How Fast You Lose Muscle When You Stop Working Out?

Losing muscle mass and losing muscles are the same thing?

Before we start to investigate the affect of inactivity to the muscles some questions must be answered… The difference between the true muscle loss and muscle mass loss is the main idea of this article…

After any activity the body immediately replaces the energy used during the exercise. The intensity of the exercise that occuring micro tears in muscles starts the adaptation period to have them better service before the next activity. Thus the body rebuild the muscles. It takes 3 to 7 days generally to recover.

Muscle loss and decrease in muscle size are not exactly same things. However muscle is around 75 percent water. Maybe sometimes 80…

There are 2 types of muscle fibers. Type I fiber is oxidative and type II fiber is glycolytic. When the intensity of the activity loads more than %20 of the one rep max that is where type II fibers works. Type II fibers can’t get oxygen instantly because of the blood cut off. Thus after work outs while recovering type II fibers get large.

Depending on several factors like your fitness condition before the inactivity period, your age, sex, nutrition muscle loss time can change… The more muscle mass you have, the more you lose with inactivity.

Commonly people know that carbonhydrates as the body’s primary source of energy. And the second fat, the last prefered source is protein.

At very beginning (in a few days) you lose cardio and at the end (after 3-4 weeks) you lose strength. However, your body tends not to prefer burning muscle over other sources. But without a calorie deficit not using muscles and not doing any work out muscle loss is unavoidable.

Endurance decreases up to 25 percent after a 3-4 week  inactivity of cardio according to a study in 2012. Increased red blood cells scales back and capillary density fades.
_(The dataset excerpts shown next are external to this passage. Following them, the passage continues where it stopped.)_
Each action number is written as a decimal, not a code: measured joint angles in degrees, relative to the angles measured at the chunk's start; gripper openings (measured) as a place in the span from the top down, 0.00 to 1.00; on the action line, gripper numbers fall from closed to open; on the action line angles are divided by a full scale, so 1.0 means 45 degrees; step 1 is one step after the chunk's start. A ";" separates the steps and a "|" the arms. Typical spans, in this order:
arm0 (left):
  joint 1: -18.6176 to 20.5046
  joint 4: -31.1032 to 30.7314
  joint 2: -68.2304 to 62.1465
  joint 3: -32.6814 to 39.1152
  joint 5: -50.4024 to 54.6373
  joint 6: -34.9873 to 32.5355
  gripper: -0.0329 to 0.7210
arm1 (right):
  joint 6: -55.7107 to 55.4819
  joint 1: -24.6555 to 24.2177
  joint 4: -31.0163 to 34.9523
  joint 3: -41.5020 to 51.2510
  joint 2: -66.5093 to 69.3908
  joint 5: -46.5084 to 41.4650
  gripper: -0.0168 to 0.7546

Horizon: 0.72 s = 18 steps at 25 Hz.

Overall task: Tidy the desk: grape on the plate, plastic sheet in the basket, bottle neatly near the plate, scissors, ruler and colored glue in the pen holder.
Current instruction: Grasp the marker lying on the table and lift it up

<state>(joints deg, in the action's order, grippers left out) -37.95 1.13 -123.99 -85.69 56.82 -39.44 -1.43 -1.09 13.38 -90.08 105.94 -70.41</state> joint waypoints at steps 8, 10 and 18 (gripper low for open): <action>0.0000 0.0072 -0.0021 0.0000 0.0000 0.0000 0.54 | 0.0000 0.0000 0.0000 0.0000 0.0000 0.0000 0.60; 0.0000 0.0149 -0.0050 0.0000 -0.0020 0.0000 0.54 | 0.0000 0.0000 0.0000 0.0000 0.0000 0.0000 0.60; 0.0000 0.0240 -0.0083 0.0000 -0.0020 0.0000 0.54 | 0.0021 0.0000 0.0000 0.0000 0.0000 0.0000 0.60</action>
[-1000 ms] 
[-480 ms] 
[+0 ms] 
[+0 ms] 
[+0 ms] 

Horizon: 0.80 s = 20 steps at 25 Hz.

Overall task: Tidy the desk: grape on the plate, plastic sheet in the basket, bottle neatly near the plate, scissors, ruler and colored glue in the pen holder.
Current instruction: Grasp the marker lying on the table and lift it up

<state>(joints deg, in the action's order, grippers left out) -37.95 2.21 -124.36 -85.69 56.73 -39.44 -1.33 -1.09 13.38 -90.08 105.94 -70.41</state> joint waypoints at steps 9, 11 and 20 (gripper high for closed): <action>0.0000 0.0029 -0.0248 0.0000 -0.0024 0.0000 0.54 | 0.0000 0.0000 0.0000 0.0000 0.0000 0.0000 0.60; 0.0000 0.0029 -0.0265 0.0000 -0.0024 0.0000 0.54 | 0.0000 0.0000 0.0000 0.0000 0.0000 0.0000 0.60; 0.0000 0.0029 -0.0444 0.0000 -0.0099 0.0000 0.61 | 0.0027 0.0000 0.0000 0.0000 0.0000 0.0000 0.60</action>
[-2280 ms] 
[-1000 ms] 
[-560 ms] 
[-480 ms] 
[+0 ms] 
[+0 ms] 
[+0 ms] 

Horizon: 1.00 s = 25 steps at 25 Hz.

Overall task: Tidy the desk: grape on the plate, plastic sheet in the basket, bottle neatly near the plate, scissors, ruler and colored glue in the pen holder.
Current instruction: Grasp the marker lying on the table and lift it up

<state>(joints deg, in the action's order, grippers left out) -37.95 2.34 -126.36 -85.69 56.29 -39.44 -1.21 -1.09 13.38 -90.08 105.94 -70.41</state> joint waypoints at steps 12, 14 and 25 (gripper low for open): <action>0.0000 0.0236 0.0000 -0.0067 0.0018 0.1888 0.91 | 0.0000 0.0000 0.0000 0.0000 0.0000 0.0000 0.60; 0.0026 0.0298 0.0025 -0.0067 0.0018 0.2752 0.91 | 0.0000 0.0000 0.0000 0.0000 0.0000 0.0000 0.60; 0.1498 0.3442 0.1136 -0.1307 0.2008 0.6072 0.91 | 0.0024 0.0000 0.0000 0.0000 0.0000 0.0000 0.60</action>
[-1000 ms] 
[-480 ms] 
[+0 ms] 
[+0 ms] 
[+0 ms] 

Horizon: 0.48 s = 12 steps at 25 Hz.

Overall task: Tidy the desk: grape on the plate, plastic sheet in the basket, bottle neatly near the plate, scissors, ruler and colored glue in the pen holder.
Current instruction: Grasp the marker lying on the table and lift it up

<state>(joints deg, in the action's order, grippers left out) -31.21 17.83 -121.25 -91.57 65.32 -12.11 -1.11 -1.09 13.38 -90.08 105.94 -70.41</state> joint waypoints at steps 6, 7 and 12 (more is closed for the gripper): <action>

A decrease about 10-20 percent of muscle mass can occur in ten days of inactivity. But this is not be taken seriously… The decrease of this muscle mass is not accepted to be a true muscle loss. The first biggest decrease is commonly caused by water loss and glycogen depletion in muscles. It can regain quickly after resuming work outs.

True muscle loss occurs after about 3-4 weeks of inactivity or immobility.

When you restart training, muscles respond are far more higher than a beginner because of the remembered muscle growth by genes in that muscles.

Losing your progress is unwilling and you can check if you’re loosing muscle through ‘body composition testing’ or other indicators such as body weight, size and strength level.

Also some medical conditions like malnutrition, diseases (muscular dystrophy, multiple sclerosis, amyothrophic lateral sclerosis, spinal muscular atrophy) and aging can cause muscle wasting. Especially after the age of 55 a typically 1-2% muscle loss a year is unavoidable.

At the end of the day, muscle loss, muscle wasting or muscle atrophy call it whatever you want is usually caused by not exercising regularly your muscles.